Tokenizers cpp 1251 #1379

gabe-l-hart · 2024-11-15T23:06:47Z

Dependencies

This PR depends on the python-layer support for Granite Code in Granite code support #1336

Description

This PR introduces a collection of new tokenizer capabilities at the C++ level. It is minimally complete at this point, so I'm opening up this PR as a point of discussion. The main goal is to add compatibility with the tokenizers library at the C++ level.

Additions

Dependencies

Add a third-party dependency on nlohmann/json to support parsing tokenizer.json files from HF tokenizers
Add a third-party dependency on gtest for unit tests
Add a vendored copy of the unicode.[h|cpp] and unicode-data.[h|cpp] from llama.cpp.
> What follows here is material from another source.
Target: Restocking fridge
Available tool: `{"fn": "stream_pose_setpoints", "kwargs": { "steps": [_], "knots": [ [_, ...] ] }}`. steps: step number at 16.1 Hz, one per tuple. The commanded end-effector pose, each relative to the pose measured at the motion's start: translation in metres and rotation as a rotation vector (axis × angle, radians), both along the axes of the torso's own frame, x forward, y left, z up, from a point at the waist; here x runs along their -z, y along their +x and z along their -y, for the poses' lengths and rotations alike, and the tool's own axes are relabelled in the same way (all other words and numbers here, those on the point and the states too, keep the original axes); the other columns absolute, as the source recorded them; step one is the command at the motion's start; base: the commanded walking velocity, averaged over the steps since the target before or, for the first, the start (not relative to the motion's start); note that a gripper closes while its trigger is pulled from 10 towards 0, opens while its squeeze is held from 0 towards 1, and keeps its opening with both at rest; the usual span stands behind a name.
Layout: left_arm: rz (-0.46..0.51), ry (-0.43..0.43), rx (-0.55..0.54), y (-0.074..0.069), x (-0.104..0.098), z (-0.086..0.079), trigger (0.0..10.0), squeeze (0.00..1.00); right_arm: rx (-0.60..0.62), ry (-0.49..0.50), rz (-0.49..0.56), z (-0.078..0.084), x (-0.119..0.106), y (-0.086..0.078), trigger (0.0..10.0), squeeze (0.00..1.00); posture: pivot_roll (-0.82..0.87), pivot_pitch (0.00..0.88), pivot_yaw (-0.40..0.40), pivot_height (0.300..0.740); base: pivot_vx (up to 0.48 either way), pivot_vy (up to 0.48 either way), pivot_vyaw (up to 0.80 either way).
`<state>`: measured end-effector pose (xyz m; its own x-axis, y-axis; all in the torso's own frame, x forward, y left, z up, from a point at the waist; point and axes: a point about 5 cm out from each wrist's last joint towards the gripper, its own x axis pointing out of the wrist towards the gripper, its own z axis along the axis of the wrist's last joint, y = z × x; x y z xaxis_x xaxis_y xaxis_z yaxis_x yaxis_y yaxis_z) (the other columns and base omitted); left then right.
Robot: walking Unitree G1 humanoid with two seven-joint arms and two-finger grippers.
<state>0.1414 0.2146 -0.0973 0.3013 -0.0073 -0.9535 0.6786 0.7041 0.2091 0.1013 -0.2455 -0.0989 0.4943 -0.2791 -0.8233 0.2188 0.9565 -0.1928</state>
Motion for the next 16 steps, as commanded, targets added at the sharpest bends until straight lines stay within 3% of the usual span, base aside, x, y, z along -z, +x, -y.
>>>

These implement the full set of transformations needed to go to/from the byte-encoded space needed by the ByteLevel functionality.
- The files are under MIT license, so I copied the license text into a header and left a reference to the commit I used to copy them
- There is a possible inefficiency when interfacing with these methods since they use const std::string& rather than a string_view (re2::StringPiece), so we need to copy from the view to a string before calling the llama.cpp functions. This could likely be optimized by changing the function signatures in the vendored code, but I tried to avoid any changes to them at this point.
- I chose to put these directly into the source rather than add them to third_party since this was a slim subset of the full llama.cpp project.

Code Changes

Introduce the concept of a PreTokenizer and TokenDecoder aligned with the corresponding concepts in the Rust codebase
- These are not 1:1 ports, but rather a logical port to fit with the existing tokenizer class structure
Split up Tiktoken into a base implementation of BPE (BPETokenizerBase) with hooks for the specifics of the Tiktoken models
Add the HFTokenizer as a second derived BPETokenizerBase implementation which adds a PreTokenizer / TokenDecoder to the input/output logic
Added the tokenize_tool.cpp to sanity check tokenizers. This was mostly just for my own sanity, so it may not have much utility in the future, but I figured it may also be a useful development tool so left it in. It might make sense to move it somewhere else?

Build and Test

Add the tokenizer/tests dir to hold c++ unit tests
Add a common main.cpp for all gtest unit tests
Wire up testing in tokenizer/CMakeLists.txt so that it runs with ctest
- The test binaries are placed in bin/test and can be executed directly as well
Added reasonably complete unit tests for the pre_tokenizer stack, but nothing else (yet!)

Testing

Build setup

# Set up the build dir
cd /path/to/torchchat
mkdir -p build/tokenizer
cd build/tokenizer

# Configure cmake to build the unit tests and the tokenize tool
cmake ../../tokenizer -D BUILD_UNIT_TESTS=ON -D BUILD_TOKENIZE_TOOL=ON

# Build it
make -j

Unit testing

# (From build/tokenizer)

# Run all unit tests (currently just the one)
ctest

# Run the test binary directly
./bin/test/pre_tokenizer_test

Spot testing

I also did spot testing with several tokenizer models:

Granite Code: https://huggingface.co/ibm-granite/granite-3b-code-instruct-128k/blob/main/tokenizer.json
Llama 3.1 (tiktoken): https://huggingface.co/meta-llama/Llama-3.1-8B-Instruct/blob/main/original/tokenizer.model

# Test with an HF tokenizer json directly
./bin/tokenize_tool hf_tokenizers $HOME/models/ibm-granite/granite-3b-code-instruct-128k/tokenizer.json This is a test 1234 5 foobar

# Test with an HF model repo that has tokenizer.json and tokenizer_config.json
./bin/tokenize_tool hf_tokenizers $HOME/models/ibm-granite/granite-3b-code-instruct-128k This is a test 1234 5 foobar

# Test with a tiktoken tokenizer
./bin/tokenize_tool tiktoken $HOME/models/meta-llama/Meta-Llama-3.1-8B-Instruct/tokenizer.model This is a test 1234 5 foobar

Stil TODO

Add unit tests for the decoder suite
Add unit tests for the tokenizers themselves
Ensure that special tokens are handled correctly with the HFTokenizer (no more reliance on tiktoken hard-coded special tokens)

Future work

There are still a lot of PreTokenizers and TokenDecoders that are not yet supported. There's also the whole PostProcessors suite as well. A good test case for this would be the tokenizers version of the llama3.1 tokenizer (here)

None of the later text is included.